Hundreds of military vehicles lumbered through the Dugway Proving Ground gate Thursday as 12,400 artillery troops left Firex '88 in the dust and returned to their civilian lives.
The Army National Guard and Army Reserve soldiers under I Corps command came to Utah's West Desert to participate in the largest live-fire training exercise of its kind ever conducted by U.S. military forces. An additional 3,000 or so National Guard members and reservists provided support for the artillery soldiers, and they have been packing their bags for home also, though remnants of the exercise will be visible at Dugway, Tooele Army Depot and Camp Williams through the weekend.
National Guard officials must now wrap up the mock war on paper to gauge success of the exercise.
Brig. Gen. James M. Miller, I Corps artillery commander and Firex director, said the exercise was over budget, but he hoped Pentagon officials would see the value of this kind of large-scale training and approve another one, possibly three years from now.
Many high-ranking military officials visited Dugway while the exercise was in progress. Most of them were on hand Wednesday during the 2 p.m. "Time on Target" mass firing when all 180 howitzer cannons were firing at target areas during a two-hour period.
All told, 20,000 artillery shells pummeled the desert floor during the exercise. Rockets and bombs from helicopter gunships and jets also pelted the target areas.

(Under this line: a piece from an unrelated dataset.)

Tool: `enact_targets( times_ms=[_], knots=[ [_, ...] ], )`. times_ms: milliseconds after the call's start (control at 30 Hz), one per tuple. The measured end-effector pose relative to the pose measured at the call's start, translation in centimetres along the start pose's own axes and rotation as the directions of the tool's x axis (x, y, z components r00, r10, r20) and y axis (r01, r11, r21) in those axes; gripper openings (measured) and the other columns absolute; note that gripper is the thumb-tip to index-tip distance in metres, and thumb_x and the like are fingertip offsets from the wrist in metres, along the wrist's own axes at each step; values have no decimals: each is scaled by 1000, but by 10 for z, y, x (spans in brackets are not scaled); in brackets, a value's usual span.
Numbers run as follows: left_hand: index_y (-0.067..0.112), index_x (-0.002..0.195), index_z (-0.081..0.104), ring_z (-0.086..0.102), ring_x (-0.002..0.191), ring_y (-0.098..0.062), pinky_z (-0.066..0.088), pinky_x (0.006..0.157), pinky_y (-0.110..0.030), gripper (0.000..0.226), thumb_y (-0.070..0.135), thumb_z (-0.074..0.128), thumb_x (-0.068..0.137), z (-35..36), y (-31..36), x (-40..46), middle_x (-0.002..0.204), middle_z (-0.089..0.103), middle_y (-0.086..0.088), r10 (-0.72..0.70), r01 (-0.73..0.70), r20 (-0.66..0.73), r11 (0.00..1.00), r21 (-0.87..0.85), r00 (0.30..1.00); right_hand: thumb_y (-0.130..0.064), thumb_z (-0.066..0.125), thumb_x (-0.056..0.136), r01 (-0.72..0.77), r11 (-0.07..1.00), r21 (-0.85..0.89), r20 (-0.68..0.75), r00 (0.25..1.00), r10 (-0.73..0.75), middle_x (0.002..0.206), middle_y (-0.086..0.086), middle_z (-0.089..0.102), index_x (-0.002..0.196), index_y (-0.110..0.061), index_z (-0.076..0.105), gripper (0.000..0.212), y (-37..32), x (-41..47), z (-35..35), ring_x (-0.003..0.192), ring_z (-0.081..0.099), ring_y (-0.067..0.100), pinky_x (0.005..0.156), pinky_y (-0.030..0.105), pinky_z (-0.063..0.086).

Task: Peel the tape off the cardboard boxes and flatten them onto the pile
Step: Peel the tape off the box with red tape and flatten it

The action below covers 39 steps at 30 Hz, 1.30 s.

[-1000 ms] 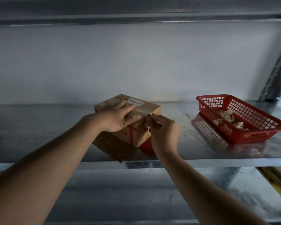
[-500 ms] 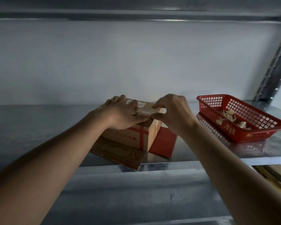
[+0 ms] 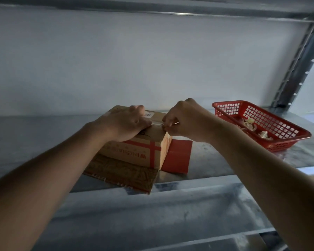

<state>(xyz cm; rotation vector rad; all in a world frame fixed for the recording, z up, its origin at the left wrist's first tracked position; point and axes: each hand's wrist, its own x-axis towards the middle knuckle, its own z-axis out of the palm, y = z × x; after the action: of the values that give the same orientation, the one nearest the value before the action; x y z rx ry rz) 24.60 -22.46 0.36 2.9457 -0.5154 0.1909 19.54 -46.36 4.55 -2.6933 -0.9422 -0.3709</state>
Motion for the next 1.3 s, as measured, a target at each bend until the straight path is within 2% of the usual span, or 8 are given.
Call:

When the firing stopped and orders were given to pack the guns and head home, camouflage netting that had covered guns, trucks and trailers began to drop almost instantly, said Lt. Col. Reece Stein.
Rather than try to thoroughly clean tents and equipment in Dugway's dust bowl, gear was stowed and will be detailed back at home base. Most of the vehicles in highway convoys were coated with fine, light-colored dust.
Equipment that came from regional guard units streamed down I-80 in caravans. Cannons and other heavy equipment brought from California and Midwestern states was taken to Tooele Army Depot where it was loaded on rail cars to be shipped out.
More than 2,000 injuries were treated during the exercise, according to casualty records as of Thursday afternoon. Many of the injuries were the undesirable result of the West Desert's hot temperatures. Only 103 of those injured were admitted in the evacuation hospital that set up camp at Dugway.
No fatalities had been reported as of Thursday afternoon, which was especially comforting because military mortality charts predicted at least seven soldiers could die while participating in the exercise, Miller said. (see related story on B1.)
The only casualty was the 10,000 acres of Bureau of Land Management range land adjacent to Dugway that burned Wednesday and Thursday after dry grass was ignited, probably by an artillery shell.